#### [WHAT IS EXPECTED]
What you return must match the material exactly, with every line present.

Start of Block

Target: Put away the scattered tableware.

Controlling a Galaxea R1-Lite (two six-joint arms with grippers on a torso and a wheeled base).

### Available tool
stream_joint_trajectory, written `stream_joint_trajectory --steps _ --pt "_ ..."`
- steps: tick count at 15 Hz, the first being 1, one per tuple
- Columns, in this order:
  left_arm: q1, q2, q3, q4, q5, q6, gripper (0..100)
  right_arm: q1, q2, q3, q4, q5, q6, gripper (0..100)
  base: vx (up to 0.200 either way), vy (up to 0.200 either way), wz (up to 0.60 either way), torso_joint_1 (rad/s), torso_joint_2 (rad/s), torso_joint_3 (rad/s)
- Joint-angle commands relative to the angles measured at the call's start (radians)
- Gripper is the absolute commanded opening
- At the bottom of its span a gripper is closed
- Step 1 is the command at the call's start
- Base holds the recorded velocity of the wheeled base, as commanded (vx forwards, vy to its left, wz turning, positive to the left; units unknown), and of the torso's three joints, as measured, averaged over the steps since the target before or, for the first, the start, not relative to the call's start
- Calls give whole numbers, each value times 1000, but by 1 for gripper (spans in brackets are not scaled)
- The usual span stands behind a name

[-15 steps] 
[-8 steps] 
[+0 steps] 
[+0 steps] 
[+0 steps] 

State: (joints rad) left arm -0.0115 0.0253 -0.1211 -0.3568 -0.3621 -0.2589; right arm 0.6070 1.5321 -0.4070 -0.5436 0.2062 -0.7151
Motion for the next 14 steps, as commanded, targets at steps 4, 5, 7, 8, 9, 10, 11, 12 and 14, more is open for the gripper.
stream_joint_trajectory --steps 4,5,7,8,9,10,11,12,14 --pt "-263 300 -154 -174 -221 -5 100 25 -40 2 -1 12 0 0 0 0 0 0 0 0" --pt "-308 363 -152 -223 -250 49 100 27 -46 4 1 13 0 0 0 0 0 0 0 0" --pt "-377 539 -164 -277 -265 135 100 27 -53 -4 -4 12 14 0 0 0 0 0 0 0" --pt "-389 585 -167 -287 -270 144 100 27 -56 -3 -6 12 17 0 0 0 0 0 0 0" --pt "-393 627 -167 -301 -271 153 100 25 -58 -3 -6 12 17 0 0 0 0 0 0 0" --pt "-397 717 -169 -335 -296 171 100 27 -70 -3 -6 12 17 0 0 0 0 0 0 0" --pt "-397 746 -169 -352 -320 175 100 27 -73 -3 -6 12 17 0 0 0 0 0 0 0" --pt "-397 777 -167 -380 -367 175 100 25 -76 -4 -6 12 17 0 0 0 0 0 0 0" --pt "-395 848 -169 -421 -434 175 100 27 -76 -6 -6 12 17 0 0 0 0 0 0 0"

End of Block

#### [OUTPUT OF THE TASK]
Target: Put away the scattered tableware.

Controlling a Galaxea R1-Lite (two six-joint arms with grippers on a torso and a wheeled base).

### Available tool
stream_joint_trajectory, written `stream_joint_trajectory --steps _ --pt "_ ..."`
- steps: tick count at 15 Hz, the first being 1, one per tuple
- Columns, in this order:
  left_arm: q1, q2, q3, q4, q5, q6, gripper (0..100)
  right_arm: q1, q2, q3, q4, q5, q6, gripper (0..100)
  base: vx (up to 0.200 either way), vy (up to 0.200 either way), wz (up to 0.60 either way), torso_joint_1 (rad/s), torso_joint_2 (rad/s), torso_joint_3 (rad/s)
- Joint-angle commands relative to the angles measured at the call's start (radians)
- Gripper is the absolute commanded opening
- At the bottom of its span a gripper is closed
- Step 1 is the command at the call's start
- Base holds the recorded velocity of the wheeled base, as commanded (vx forwards, vy to its left, wz turning, positive to the left; units unknown), and of the torso's three joints, as measured, averaged over the steps since the target before or, for the first, the start, not relative to the call's start
- Calls give whole numbers, each value times 1000, but by 1 for gripper (spans in brackets are not scaled)
- The usual span stands behind a name

[-15 steps] 
[-8 steps] 
[+0 steps] 
[+0 steps] 
[+0 steps] 

State: (joints rad) left arm -0.0115 0.0253 -0.1211 -0.3568 -0.3621 -0.2589; right arm 0.6070 1.5321 -0.4070 -0.5436 0.2062 -0.7151
Motion for the next 14 steps, as commanded, targets at steps 4, 5, 7, 8, 9, 10, 11, 12 and 14, more is open for the gripper.
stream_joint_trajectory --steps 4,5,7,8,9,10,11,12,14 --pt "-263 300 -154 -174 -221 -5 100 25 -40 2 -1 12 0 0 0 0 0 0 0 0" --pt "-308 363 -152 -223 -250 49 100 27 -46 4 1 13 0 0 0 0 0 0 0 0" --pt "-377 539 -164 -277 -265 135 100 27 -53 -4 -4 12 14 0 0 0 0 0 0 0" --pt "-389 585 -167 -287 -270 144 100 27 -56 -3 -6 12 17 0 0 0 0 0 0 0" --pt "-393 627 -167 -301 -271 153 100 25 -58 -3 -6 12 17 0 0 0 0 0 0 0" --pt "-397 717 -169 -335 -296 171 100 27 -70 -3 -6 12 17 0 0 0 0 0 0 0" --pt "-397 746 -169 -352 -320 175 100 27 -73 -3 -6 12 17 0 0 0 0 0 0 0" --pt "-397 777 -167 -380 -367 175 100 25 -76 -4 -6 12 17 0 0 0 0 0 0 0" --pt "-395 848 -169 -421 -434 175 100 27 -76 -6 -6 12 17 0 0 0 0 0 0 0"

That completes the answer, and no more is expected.